[TASK BRIEF]
Every line of the material is to be set down exactly as written.

Segment Open

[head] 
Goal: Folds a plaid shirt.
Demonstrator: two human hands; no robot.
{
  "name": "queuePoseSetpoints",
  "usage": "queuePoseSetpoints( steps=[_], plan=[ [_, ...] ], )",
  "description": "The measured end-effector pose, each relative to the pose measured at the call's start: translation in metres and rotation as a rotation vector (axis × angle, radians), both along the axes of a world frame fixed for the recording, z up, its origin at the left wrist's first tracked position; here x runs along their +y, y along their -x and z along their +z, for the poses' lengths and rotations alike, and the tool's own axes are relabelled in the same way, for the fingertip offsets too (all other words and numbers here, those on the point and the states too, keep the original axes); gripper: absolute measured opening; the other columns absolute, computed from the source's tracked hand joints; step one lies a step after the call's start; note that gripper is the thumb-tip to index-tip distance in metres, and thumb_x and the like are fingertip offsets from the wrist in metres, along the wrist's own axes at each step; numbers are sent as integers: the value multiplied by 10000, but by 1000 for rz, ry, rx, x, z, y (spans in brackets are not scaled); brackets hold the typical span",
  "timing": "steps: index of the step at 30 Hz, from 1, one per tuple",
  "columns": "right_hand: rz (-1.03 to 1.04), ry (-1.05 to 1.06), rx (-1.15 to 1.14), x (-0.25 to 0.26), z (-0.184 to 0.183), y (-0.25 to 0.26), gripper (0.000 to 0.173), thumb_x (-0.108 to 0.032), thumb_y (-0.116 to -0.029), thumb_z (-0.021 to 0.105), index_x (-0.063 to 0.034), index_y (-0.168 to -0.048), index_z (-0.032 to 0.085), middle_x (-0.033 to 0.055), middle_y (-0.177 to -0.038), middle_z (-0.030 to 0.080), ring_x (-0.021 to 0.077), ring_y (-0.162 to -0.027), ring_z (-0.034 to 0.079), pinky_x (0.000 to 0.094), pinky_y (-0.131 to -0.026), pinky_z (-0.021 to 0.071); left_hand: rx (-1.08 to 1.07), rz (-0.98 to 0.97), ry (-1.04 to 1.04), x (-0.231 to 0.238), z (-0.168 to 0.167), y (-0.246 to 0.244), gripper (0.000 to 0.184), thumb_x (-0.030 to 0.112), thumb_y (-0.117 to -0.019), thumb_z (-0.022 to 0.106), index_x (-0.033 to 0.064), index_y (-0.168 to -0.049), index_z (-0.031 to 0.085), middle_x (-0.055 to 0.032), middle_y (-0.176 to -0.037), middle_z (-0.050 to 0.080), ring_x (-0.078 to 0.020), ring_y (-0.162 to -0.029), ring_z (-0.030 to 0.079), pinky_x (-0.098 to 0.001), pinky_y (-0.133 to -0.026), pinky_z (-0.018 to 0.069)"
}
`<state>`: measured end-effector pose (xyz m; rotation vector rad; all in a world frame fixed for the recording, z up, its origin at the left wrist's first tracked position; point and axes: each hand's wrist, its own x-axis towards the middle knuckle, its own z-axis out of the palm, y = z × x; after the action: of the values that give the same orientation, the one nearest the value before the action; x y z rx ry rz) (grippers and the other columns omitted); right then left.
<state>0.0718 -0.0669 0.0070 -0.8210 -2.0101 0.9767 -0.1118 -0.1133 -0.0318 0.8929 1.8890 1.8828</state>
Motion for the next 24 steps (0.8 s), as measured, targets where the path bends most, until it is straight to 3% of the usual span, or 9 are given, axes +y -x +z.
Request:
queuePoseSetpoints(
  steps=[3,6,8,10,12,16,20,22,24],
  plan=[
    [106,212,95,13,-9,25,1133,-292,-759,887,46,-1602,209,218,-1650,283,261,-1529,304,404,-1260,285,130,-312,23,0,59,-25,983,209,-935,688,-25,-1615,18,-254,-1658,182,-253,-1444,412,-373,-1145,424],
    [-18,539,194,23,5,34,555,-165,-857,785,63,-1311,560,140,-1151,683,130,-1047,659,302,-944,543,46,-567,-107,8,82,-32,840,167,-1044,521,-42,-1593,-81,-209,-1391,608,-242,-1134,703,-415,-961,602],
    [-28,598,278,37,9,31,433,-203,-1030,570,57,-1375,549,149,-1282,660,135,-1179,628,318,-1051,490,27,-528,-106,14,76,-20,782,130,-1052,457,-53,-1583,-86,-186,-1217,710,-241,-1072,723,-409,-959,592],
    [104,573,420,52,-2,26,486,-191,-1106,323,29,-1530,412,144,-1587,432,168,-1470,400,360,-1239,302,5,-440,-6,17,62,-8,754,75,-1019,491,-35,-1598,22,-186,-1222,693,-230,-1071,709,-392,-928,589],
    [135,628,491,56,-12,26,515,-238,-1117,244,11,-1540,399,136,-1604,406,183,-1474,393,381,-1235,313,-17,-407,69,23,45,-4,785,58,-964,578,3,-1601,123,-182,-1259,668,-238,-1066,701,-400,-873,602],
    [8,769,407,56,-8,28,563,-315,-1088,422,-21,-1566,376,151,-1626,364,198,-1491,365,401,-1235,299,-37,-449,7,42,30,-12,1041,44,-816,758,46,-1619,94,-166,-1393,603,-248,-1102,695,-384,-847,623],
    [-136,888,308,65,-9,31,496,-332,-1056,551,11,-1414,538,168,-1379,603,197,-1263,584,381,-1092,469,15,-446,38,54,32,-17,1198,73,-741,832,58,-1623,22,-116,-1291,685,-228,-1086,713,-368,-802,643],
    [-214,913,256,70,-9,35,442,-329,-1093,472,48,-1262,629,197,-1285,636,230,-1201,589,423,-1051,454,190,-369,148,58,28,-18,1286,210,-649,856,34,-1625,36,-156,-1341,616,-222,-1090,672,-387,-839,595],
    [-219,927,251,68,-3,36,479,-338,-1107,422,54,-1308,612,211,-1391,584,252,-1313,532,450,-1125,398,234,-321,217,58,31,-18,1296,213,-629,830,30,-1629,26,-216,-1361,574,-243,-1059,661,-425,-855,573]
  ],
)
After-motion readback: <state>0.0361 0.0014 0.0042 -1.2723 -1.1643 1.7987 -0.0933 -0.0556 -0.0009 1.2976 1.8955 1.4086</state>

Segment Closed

[FINISHED EXERCISE]
[head] 
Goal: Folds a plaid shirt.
Demonstrator: two human hands; no robot.
{
  "name": "queuePoseSetpoints",
  "usage": "queuePoseSetpoints( steps=[_], plan=[ [_, ...] ], )",
  "description": "The measured end-effector pose, each relative to the pose measured at the call's start: translation in metres and rotation as a rotation vector (axis × angle, radians), both along the axes of a world frame fixed for the recording, z up, its origin at the left wrist's first tracked position; here x runs along their +y, y along their -x and z along their +z, for the poses' lengths and rotations alike, and the tool's own axes are relabelled in the same way, for the fingertip offsets too (all other words and numbers here, those on the point and the states too, keep the original axes); gripper: absolute measured opening; the other columns absolute, computed from the source's tracked hand joints; step one lies a step after the call's start; note that gripper is the thumb-tip to index-tip distance in metres, and thumb_x and the like are fingertip offsets from the wrist in metres, along the wrist's own axes at each step; numbers are sent as integers: the value multiplied by 10000, but by 1000 for rz, ry, rx, x, z, y (spans in brackets are not scaled); brackets hold the typical span",
  "timing": "steps: index of the step at 30 Hz, from 1, one per tuple",
  "columns": "right_hand: rz (-1.03 to 1.04), ry (-1.05 to 1.06), rx (-1.15 to 1.14), x (-0.25 to 0.26), z (-0.184 to 0.183), y (-0.25 to 0.26), gripper (0.000 to 0.173), thumb_x (-0.108 to 0.032), thumb_y (-0.116 to -0.029), thumb_z (-0.021 to 0.105), index_x (-0.063 to 0.034), index_y (-0.168 to -0.048), index_z (-0.032 to 0.085), middle_x (-0.033 to 0.055), middle_y (-0.177 to -0.038), middle_z (-0.030 to 0.080), ring_x (-0.021 to 0.077), ring_y (-0.162 to -0.027), ring_z (-0.034 to 0.079), pinky_x (0.000 to 0.094), pinky_y (-0.131 to -0.026), pinky_z (-0.021 to 0.071); left_hand: rx (-1.08 to 1.07), rz (-0.98 to 0.97), ry (-1.04 to 1.04), x (-0.231 to 0.238), z (-0.168 to 0.167), y (-0.246 to 0.244), gripper (0.000 to 0.184), thumb_x (-0.030 to 0.112), thumb_y (-0.117 to -0.019), thumb_z (-0.022 to 0.106), index_x (-0.033 to 0.064), index_y (-0.168 to -0.049), index_z (-0.031 to 0.085), middle_x (-0.055 to 0.032), middle_y (-0.176 to -0.037), middle_z (-0.050 to 0.080), ring_x (-0.078 to 0.020), ring_y (-0.162 to -0.029), ring_z (-0.030 to 0.079), pinky_x (-0.098 to 0.001), pinky_y (-0.133 to -0.026), pinky_z (-0.018 to 0.069)"
}
`<state>`: measured end-effector pose (xyz m; rotation vector rad; all in a world frame fixed for the recording, z up, its origin at the left wrist's first tracked position; point and axes: each hand's wrist, its own x-axis towards the middle knuckle, its own z-axis out of the palm, y = z × x; after the action: of the values that give the same orientation, the one nearest the value before the action; x y z rx ry rz) (grippers and the other columns omitted); right then left.
<state>0.0718 -0.0669 0.0070 -0.8210 -2.0101 0.9767 -0.1118 -0.1133 -0.0318 0.8929 1.8890 1.8828</state>
Motion for the next 24 steps (0.8 s), as measured, targets where the path bends most, until it is straight to 3% of the usual span, or 9 are given, axes +y -x +z.
Request:
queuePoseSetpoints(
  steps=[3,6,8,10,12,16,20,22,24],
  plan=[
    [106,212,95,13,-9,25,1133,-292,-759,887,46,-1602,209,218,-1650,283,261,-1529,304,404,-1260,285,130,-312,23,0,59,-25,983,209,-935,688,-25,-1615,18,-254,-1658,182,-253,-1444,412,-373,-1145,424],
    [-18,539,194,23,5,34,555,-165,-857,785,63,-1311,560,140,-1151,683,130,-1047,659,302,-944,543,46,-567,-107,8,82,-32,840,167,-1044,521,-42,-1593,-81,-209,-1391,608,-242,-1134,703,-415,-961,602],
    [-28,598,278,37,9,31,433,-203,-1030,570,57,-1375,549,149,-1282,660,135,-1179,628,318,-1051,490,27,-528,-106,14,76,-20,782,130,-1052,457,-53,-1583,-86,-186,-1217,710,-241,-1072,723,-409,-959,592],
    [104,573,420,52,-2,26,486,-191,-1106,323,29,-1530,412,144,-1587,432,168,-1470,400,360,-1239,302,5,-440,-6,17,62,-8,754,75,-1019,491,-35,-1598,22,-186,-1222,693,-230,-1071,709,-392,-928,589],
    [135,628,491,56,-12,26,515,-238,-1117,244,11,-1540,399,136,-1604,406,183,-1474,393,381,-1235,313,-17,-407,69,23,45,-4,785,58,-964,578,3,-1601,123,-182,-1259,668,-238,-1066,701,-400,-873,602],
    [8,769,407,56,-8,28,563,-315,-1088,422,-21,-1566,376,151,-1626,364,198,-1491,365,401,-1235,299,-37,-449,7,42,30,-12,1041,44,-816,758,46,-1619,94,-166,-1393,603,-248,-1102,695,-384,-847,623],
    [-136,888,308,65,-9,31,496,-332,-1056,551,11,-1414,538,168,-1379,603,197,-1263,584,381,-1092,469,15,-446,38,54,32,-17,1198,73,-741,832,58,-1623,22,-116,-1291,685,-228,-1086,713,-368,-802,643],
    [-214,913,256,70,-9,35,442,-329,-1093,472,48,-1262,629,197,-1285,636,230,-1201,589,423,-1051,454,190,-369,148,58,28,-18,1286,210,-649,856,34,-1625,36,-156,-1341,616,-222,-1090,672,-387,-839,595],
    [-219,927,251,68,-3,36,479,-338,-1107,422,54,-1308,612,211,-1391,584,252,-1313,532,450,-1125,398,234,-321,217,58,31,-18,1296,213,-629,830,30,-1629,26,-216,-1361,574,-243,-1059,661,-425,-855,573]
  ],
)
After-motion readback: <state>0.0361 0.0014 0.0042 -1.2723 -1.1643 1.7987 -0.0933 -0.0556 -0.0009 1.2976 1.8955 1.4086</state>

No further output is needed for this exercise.